-- What you should do --
For the records that follow, please set down exactly the lines between the one holding "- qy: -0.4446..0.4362" and the one holding "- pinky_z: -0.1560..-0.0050", inclusive, and only those.

:::

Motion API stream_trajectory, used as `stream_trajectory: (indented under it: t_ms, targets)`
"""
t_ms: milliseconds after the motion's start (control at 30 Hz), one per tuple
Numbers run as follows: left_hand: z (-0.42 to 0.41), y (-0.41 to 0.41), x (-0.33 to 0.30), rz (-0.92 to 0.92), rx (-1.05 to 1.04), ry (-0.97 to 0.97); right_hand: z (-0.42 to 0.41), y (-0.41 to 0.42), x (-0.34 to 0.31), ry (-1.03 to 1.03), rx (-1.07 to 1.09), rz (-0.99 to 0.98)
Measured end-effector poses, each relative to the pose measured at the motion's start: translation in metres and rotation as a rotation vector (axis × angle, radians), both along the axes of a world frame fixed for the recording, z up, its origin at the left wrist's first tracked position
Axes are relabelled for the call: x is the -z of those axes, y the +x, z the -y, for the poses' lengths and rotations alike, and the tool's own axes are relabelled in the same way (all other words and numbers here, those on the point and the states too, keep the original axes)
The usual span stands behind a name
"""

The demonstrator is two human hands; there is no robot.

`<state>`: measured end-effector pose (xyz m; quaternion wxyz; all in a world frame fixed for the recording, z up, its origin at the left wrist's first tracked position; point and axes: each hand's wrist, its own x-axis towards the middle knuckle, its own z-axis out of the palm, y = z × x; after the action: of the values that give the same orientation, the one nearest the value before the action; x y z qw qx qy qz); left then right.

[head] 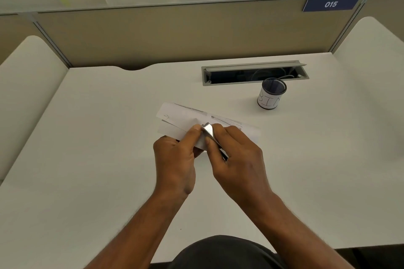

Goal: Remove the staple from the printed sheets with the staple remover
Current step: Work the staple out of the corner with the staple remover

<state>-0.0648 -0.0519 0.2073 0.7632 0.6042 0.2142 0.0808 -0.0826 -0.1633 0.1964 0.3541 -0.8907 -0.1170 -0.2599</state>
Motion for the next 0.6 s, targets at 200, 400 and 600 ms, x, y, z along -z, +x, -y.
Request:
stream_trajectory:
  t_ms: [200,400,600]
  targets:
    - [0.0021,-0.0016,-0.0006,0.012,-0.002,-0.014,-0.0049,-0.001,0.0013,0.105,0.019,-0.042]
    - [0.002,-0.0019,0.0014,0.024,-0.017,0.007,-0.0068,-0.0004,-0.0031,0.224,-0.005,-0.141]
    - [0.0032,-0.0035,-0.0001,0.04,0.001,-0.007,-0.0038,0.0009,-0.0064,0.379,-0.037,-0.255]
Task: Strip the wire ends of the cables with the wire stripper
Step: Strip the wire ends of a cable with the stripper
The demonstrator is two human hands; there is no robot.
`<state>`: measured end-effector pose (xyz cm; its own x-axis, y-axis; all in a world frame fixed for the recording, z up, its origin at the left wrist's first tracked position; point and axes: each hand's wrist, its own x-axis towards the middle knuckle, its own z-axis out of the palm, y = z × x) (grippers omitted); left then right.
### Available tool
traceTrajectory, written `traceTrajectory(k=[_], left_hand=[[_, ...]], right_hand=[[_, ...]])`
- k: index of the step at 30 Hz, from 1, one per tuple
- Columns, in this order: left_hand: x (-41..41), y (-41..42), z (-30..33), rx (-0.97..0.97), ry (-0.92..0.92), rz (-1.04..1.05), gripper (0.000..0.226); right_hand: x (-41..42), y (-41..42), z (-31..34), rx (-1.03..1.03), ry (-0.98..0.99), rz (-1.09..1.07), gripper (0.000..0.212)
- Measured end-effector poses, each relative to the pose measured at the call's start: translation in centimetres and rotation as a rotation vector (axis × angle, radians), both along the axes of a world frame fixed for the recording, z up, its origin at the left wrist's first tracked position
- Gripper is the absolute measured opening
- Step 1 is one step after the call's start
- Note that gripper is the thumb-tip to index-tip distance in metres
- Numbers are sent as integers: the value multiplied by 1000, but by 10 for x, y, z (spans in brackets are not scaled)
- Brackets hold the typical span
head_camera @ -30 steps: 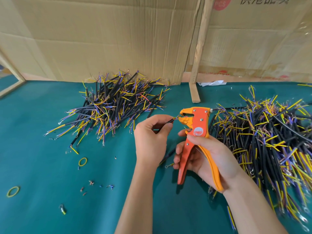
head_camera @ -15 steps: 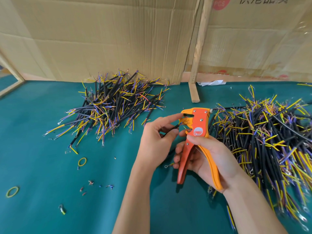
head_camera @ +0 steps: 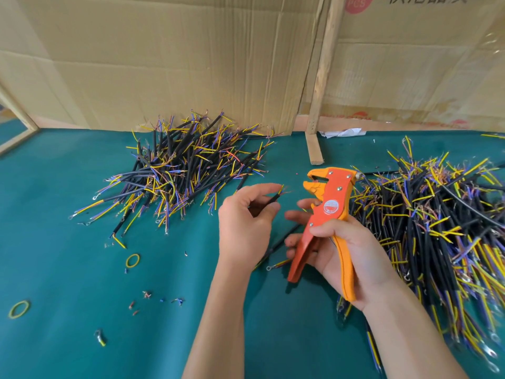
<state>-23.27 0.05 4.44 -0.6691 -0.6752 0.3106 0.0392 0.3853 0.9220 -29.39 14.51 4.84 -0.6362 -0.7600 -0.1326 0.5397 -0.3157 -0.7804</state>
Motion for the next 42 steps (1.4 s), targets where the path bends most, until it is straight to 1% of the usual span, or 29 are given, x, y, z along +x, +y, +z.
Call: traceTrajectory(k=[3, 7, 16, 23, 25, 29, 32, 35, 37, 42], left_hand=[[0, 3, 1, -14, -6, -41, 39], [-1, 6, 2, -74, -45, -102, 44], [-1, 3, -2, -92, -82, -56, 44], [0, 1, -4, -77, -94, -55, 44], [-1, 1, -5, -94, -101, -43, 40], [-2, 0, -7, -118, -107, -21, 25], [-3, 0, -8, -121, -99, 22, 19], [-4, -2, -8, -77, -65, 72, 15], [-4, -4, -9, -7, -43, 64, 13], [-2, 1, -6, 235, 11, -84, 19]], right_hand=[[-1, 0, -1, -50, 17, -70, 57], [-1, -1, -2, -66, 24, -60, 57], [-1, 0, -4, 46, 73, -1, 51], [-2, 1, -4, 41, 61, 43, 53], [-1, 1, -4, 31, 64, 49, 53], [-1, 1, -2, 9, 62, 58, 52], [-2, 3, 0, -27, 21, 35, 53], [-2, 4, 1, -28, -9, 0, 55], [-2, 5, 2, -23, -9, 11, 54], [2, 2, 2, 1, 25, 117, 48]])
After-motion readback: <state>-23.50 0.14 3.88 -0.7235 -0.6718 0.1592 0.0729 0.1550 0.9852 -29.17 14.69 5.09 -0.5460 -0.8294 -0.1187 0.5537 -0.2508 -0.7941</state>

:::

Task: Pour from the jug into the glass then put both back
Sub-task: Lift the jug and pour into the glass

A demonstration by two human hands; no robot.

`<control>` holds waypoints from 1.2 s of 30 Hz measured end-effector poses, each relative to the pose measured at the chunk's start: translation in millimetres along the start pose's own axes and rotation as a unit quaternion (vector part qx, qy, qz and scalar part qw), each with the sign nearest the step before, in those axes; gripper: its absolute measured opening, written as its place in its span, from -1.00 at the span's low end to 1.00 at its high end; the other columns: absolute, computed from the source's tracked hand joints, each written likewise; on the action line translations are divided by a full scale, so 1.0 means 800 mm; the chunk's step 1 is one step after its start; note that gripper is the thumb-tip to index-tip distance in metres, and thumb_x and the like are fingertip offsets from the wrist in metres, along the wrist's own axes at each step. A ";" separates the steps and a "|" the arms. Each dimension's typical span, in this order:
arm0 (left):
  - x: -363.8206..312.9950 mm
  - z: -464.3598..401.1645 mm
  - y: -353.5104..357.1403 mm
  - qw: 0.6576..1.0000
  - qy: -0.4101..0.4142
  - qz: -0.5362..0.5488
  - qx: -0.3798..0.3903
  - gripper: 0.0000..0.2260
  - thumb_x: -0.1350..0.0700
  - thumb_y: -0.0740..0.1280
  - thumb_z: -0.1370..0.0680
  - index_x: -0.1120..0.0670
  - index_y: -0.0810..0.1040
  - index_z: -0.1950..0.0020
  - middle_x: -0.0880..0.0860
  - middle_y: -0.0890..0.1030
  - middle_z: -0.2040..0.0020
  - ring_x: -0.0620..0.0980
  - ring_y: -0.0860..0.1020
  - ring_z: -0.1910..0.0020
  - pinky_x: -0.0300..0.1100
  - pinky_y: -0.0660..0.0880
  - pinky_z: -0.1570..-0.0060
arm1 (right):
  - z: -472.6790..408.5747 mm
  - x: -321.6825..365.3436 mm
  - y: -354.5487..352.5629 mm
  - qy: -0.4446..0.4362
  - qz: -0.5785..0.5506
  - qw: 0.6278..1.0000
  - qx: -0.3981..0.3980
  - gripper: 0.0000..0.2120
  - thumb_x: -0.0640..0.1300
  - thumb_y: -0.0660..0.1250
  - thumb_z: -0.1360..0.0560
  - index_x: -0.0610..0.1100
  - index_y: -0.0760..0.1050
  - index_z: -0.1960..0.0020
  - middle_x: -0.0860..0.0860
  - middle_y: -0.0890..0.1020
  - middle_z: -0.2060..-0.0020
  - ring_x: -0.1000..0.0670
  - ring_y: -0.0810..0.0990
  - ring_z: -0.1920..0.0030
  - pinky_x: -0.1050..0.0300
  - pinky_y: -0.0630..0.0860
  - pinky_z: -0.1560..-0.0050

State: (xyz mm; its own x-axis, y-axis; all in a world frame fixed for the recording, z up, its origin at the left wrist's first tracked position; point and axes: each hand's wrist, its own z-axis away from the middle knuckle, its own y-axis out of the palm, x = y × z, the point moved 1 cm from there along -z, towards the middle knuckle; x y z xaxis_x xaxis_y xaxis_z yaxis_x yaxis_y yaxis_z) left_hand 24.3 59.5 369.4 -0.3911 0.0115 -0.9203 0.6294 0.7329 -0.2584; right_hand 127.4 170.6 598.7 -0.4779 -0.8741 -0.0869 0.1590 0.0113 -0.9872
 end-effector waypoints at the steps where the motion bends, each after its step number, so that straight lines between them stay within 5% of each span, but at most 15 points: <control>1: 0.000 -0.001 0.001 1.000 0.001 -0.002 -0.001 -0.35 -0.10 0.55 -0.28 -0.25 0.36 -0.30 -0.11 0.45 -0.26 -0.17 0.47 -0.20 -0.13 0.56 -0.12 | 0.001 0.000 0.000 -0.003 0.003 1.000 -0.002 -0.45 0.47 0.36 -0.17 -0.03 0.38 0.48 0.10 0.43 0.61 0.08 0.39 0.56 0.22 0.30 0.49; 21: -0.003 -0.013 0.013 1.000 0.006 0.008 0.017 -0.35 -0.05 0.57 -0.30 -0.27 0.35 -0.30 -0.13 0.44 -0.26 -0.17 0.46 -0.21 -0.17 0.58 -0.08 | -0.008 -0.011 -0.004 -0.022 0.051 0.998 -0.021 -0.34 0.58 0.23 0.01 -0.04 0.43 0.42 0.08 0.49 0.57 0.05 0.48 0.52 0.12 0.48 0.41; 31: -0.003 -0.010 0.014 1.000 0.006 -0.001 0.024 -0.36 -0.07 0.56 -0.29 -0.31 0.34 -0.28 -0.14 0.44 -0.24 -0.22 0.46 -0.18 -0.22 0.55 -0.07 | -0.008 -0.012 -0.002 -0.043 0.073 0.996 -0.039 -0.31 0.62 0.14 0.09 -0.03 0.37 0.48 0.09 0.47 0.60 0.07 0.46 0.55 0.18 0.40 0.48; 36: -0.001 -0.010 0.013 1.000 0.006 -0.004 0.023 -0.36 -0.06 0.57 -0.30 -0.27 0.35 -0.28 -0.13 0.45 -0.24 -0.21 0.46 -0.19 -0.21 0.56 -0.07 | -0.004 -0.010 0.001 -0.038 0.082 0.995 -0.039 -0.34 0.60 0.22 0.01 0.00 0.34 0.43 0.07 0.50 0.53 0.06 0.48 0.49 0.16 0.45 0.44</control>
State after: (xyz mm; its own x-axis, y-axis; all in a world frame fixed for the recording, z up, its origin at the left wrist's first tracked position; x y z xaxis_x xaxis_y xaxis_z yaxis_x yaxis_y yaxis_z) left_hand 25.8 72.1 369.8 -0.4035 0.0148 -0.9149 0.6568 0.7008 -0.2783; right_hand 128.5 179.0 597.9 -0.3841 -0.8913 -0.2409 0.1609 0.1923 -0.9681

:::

-- Exercise response --
  - qy: -0.4446..0.4362
  - qz: -0.5785..0.5506
  - qw: 0.6278..1.0000
  - qx: -0.3981..0.3980
  - gripper: 0.0000..0.2120
  - thumb_x: -0.0640..0.1300
  - thumb_y: -0.0660..0.1250
  - thumb_z: -0.1360..0.0560
  - index_x: -0.0610..0.1100
  - index_y: -0.0760..0.1050
  - index_z: -0.1960..0.0020
  - middle_x: -0.0860..0.0860
  - middle_y: -0.0890..0.1020
  - middle_z: -0.2060..-0.0020
  - ring_x: -0.1000..0.0670
  - ring_y: -0.0810..0.0990
  - ring_z: -0.1920..0.0030
  - pinky_x: -0.1050..0.0300
  - pinky_y: -0.0630..0.0860
  - pinky_z: -0.1560..-0.0050

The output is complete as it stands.